I didn't like the paint on the valve train either. Somebody has been doing some serious corner cutting. Cost a motor.

Still hate it.
 
It looks to me like it just hydrauliced. I would say that's not a huge possibility, but that's what it loks like to me. I guess at this point, dead is dead and "how" isnt a big deal to know.
 
It looks to me like it just hydrauliced. I would say that's not a huge possibility, but that's what it loks like to me. I guess at this point, dead is dead and "how" isnt a big deal to know.

exactly
 
It,s never good news when your expecting a good running engine and something like this happens.I hope this doesn,t deter you from your dream of cruising in that cool Dart.Take a step back and draw out a plan for the next build.Right now with the economy the way it is,there,s plenty of deals to be had with performance parts,complete engines.I hope you can get things figured out and move forward with a stroker build.My stroker took a dump on me also:eek:ops:,but hey,thats racing and will build again.Good luck.
 
Sucks to hear man...I just went through the whole thread and watched all the vids.

it looks like to me....so IMO...

The Piston contacted the valve, broke the skirt then catastrophically self destructed.

Did you measure the Piston to Valve clearance with playdoh...or mocking clay? .509" lift cams usually do not do this....were the installed Heights on the valves set to Spec during the head refurb?...I noticed the Smog Ports are blocked off.....what castings are those?

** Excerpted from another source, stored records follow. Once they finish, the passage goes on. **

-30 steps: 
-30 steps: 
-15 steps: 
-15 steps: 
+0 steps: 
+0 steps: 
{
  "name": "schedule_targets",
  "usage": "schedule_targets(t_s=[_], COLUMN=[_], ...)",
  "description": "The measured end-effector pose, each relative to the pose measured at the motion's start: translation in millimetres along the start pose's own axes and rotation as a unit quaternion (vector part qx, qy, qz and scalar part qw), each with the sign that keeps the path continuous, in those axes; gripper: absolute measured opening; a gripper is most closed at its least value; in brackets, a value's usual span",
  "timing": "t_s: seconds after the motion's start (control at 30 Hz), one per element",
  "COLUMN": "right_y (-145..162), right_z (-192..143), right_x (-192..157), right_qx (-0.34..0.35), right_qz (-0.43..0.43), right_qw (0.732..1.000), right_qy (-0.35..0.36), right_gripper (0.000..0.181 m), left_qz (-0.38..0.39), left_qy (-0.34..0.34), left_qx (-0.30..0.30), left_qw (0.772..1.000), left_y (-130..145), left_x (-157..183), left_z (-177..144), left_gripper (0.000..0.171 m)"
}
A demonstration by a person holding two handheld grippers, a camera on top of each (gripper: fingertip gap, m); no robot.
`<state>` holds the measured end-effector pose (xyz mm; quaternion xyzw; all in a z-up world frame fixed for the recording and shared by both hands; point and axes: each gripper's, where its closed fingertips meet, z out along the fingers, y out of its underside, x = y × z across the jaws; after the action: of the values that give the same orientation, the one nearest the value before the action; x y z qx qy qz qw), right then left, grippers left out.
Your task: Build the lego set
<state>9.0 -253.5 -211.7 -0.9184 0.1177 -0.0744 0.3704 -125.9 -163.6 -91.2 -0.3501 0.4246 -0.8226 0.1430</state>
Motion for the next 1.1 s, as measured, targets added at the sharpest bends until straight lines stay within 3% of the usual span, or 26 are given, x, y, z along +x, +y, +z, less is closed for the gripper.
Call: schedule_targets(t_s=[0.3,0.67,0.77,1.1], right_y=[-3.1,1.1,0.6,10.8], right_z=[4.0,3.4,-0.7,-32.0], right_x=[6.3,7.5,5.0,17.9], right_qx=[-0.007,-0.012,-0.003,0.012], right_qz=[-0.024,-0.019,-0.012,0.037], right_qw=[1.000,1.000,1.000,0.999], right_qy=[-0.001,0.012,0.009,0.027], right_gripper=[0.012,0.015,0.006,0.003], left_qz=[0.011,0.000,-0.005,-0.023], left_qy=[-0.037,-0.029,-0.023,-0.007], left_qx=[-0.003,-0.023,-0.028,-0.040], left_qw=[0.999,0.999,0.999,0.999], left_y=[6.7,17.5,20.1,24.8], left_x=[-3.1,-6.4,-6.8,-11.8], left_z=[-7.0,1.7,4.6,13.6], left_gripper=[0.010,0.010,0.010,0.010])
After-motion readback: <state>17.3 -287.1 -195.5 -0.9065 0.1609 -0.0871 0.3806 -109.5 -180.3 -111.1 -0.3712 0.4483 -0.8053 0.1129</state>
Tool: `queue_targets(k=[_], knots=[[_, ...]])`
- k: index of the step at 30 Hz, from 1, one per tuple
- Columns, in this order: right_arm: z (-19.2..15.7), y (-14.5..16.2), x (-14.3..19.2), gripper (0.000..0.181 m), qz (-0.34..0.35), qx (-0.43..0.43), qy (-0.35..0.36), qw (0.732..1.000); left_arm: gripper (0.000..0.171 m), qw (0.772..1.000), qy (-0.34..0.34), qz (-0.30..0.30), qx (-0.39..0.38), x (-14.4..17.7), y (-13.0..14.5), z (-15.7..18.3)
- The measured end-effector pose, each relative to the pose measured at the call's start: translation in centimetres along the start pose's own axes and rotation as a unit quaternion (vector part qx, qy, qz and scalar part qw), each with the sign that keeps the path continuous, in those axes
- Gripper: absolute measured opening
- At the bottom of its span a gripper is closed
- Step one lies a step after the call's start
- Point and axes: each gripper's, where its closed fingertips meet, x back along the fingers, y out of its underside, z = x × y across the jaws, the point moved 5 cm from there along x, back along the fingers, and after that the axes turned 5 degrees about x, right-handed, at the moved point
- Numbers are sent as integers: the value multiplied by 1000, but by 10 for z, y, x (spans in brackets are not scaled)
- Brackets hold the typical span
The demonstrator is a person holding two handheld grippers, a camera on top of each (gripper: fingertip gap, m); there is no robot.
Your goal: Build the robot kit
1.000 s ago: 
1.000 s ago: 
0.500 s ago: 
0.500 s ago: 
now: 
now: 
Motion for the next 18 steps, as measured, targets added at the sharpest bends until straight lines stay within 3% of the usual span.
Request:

Was the camshaft degree'd or set Straight Up?

(1) piston was replaced ?
Was it that one? The one that is stuck in the #2 Cylinder?

More and More to this engine failure is not adding up.

Ohh and these new cars (your SRT8 Charger) will NEVER stack up to be as cool, or collectible as our Oldies....the old ones may die, but rest assured the new ones will too and will never have the resale value the 64-74 Mopar cars do.


:happy1:
 
I have to disagree with the statement "dead is dead, and how doesn't matter". Sure, it won't fix this engine, but you should at least try to figure out what happened to prevent making a similar mistake on your next build. If you learn that the piston to valve clearance was no good on this build, then you know to check it next time. Or if you learn water was getting in the cylinder, the question should be "Why?" That would be the "learn" in the phrase live and learn. Just my 2 cents.
 
That can probably be repaired just fine with a sleeve and new piston and rod.
 
That can probably be repaired just fine with a sleeve and new piston and rod.


Carefully magnaflux the block and check the crank, and Stroker may be right.

On the "dead is dead" comment, I simply meant the whys no longer matter if he's planning to pay a shop to take care of it.
 
That can probably be repaired just fine with a sleeve and new piston and rod.

That bent valve would also have to be adressed...probably also a guide if the existing one was damaged. Something caused the valve to hit the piston and that should also be understood.